> _EXERCISE DETAILS_
From the material below, return every line that includes "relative".

> _DATA EXCERPTS_
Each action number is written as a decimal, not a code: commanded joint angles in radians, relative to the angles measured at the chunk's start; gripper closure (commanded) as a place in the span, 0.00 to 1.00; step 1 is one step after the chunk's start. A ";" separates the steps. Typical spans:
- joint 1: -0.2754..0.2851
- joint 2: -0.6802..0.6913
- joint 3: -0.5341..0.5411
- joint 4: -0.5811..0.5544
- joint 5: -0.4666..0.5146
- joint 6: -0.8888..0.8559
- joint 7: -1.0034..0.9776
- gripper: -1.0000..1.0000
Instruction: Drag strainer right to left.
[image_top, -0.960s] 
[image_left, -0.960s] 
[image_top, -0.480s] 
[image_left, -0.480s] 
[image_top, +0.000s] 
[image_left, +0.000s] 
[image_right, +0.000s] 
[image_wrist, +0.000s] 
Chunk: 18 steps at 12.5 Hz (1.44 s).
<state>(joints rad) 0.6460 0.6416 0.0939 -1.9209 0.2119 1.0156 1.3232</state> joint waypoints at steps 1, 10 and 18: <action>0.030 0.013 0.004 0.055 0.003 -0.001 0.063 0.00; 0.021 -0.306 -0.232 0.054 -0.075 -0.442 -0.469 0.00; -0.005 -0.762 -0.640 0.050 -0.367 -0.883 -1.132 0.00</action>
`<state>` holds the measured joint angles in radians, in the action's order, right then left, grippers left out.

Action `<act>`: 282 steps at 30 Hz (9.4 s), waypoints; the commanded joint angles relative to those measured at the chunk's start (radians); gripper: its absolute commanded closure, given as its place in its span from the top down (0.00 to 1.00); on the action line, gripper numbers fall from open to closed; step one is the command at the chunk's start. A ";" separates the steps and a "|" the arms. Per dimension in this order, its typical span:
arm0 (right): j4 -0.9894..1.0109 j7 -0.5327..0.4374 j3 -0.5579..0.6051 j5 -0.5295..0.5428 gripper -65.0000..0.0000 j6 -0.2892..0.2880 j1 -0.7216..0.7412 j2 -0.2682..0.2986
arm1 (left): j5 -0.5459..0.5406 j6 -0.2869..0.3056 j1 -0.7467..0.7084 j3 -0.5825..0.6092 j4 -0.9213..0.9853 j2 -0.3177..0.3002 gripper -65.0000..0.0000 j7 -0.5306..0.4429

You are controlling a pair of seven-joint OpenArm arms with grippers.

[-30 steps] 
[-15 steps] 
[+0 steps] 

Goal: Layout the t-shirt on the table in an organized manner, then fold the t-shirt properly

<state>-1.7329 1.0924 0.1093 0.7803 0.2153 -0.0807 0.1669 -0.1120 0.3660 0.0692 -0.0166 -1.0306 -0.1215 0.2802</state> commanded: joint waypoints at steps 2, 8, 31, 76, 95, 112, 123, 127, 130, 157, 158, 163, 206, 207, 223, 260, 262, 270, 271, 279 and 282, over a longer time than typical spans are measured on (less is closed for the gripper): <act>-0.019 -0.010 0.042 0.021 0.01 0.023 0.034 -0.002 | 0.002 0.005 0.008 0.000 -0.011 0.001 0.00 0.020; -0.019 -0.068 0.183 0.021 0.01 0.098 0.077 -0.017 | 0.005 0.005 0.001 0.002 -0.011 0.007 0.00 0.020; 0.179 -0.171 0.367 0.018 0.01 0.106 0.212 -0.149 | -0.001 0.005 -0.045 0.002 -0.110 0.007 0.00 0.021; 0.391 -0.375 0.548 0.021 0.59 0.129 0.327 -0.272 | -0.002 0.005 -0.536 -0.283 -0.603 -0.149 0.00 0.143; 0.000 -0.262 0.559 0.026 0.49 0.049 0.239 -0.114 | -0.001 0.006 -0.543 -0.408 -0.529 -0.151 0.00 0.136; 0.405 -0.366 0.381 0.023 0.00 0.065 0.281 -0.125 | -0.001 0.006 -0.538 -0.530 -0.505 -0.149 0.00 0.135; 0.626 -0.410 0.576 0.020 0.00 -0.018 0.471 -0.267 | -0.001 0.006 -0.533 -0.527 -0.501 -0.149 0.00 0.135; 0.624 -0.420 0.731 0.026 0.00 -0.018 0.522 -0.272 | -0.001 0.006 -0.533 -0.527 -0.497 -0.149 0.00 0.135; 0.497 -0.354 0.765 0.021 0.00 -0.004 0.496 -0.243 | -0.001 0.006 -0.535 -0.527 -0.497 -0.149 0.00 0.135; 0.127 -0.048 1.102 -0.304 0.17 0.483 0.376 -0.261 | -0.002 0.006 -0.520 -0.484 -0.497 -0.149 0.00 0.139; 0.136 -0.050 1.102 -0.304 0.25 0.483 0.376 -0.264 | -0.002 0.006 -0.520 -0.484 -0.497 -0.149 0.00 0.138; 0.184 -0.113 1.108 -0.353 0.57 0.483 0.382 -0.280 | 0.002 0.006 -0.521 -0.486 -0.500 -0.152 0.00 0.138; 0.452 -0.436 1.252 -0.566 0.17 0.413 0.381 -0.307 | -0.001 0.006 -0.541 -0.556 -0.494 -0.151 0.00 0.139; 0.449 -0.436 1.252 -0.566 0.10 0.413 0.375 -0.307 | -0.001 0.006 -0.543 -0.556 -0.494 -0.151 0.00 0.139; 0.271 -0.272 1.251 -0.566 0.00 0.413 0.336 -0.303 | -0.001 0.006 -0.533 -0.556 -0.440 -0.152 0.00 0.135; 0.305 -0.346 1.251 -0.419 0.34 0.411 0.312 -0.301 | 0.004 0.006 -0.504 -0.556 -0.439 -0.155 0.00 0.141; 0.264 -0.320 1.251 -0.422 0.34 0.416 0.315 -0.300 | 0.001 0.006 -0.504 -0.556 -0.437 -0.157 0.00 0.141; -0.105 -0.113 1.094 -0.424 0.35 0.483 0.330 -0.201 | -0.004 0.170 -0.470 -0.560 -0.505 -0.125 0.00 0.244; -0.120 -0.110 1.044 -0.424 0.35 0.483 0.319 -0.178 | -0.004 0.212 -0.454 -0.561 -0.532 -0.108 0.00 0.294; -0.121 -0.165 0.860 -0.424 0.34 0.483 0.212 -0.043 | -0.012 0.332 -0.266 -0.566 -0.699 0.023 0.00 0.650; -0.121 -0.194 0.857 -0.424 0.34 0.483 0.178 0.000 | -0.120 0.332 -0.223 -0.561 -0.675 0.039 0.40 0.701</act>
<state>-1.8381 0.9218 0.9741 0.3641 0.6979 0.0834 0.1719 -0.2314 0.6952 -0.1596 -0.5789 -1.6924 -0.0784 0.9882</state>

> _WRITTEN ANSWER_
Each action number is written as a decimal, not a code: commanded joint angles in radians, relative to the angles measured at the chunk's start; gripper closure (commanded) as a place in the span, 0.00 to 1.00; step 1 is one step after the chunk's start. A ";" separates the steps. Typical spans:
Action `<act>`: 282 steps at 30 Hz (9.4 s), waypoints; the commanded joint angles relative to those measured at the chunk's start (radians); gripper: its absolute commanded closure, given as its place in its span from the top down (0.00 to 1.00); on the action line, gripper numbers fall from open to closed; step one is the command at the chunk's start. A ";" separates the steps and a "|" the arms. Per dimension in this order, its typical span:

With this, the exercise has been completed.